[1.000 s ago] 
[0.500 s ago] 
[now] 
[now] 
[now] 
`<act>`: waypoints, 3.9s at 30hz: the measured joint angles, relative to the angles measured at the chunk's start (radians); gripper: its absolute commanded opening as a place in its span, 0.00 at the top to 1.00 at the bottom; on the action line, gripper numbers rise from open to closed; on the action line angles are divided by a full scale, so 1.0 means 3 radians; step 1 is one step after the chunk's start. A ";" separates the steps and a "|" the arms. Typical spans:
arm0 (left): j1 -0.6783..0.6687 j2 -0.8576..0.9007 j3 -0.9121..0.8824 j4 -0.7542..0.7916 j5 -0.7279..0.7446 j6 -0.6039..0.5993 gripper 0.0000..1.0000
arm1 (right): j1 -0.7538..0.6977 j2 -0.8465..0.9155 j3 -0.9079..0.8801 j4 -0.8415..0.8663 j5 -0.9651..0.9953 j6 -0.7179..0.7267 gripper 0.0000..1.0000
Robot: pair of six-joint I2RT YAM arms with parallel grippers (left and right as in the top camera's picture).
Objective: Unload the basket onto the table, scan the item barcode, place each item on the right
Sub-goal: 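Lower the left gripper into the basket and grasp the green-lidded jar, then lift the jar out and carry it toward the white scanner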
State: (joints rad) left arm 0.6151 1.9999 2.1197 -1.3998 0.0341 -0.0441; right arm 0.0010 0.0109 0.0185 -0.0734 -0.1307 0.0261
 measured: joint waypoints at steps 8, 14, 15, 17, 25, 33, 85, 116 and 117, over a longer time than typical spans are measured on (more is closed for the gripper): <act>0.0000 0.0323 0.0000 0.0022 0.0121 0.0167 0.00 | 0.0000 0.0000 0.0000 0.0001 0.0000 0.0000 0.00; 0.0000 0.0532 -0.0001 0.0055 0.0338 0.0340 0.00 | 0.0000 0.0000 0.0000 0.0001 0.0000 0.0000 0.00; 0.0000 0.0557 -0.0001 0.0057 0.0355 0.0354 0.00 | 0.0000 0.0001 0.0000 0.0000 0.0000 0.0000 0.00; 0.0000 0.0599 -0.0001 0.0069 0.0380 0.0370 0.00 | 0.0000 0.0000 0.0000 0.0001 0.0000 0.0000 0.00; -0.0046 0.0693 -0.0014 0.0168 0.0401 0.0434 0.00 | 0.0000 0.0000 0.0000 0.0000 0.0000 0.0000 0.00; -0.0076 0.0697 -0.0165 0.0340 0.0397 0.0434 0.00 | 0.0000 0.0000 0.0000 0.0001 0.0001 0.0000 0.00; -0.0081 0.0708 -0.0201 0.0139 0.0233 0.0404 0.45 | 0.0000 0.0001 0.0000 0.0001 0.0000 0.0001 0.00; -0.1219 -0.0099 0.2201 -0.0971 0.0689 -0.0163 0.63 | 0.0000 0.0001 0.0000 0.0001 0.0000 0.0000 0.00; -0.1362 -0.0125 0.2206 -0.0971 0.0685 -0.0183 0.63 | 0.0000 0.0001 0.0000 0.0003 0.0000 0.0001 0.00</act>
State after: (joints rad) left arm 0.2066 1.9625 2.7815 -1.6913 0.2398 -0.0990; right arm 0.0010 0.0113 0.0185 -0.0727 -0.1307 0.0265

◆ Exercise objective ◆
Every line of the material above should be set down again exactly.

◆ Expected answer ◆
[1.000 s ago] 
[0.500 s ago] 
[now] 
[now] 
[now] 
`<act>`: waypoints, 3.9s at 30hz: the measured joint angles, relative to the angles measured at the chunk's start (radians); gripper: its absolute commanded opening as a place in its span, 0.00 at the top to 1.00 at the bottom; on the action line, gripper numbers rise from open to closed; on the action line angles are divided by a full scale, so 1.0 means 3 radians; step 1 is one step after the chunk's start. A ";" separates the steps and a "|" the arms. Typical spans:
arm0 (left): j1 -0.6783..0.6687 j2 -0.8576..0.9007 j3 -0.9121..0.8824 j4 -0.7542..0.7916 j5 -0.7279..0.7446 j6 -0.6039..0.5993 gripper 0.0000..1.0000
arm1 (right): j1 -0.7538..0.6977 j2 -0.8465..0.9155 j3 -0.9079..0.8801 j4 -0.8415..0.8663 j5 -0.9651..0.9953 j6 -0.7179..0.7267 gripper 0.0000..1.0000
Robot: pair of six-joint I2RT YAM arms with parallel grippers (left and right as in the top camera's picture).
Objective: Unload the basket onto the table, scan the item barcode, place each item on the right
Sub-goal: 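Lower the left gripper into the basket and grasp the green-lidded jar, then lift the jar out and carry it toward the white scanner
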State: (joints rad) left arm 0.6151 1.9999 2.1197 -1.3998 0.0341 -0.0441; right arm 0.0010 0.0109 0.0185 -0.0734 -0.1307 0.0261
 measured: joint waypoints at steps 8, 14, 15, 17, 25, 33, 85, 116 and 117, over a longer time than typical spans are measured on (more is closed for the gripper): <act>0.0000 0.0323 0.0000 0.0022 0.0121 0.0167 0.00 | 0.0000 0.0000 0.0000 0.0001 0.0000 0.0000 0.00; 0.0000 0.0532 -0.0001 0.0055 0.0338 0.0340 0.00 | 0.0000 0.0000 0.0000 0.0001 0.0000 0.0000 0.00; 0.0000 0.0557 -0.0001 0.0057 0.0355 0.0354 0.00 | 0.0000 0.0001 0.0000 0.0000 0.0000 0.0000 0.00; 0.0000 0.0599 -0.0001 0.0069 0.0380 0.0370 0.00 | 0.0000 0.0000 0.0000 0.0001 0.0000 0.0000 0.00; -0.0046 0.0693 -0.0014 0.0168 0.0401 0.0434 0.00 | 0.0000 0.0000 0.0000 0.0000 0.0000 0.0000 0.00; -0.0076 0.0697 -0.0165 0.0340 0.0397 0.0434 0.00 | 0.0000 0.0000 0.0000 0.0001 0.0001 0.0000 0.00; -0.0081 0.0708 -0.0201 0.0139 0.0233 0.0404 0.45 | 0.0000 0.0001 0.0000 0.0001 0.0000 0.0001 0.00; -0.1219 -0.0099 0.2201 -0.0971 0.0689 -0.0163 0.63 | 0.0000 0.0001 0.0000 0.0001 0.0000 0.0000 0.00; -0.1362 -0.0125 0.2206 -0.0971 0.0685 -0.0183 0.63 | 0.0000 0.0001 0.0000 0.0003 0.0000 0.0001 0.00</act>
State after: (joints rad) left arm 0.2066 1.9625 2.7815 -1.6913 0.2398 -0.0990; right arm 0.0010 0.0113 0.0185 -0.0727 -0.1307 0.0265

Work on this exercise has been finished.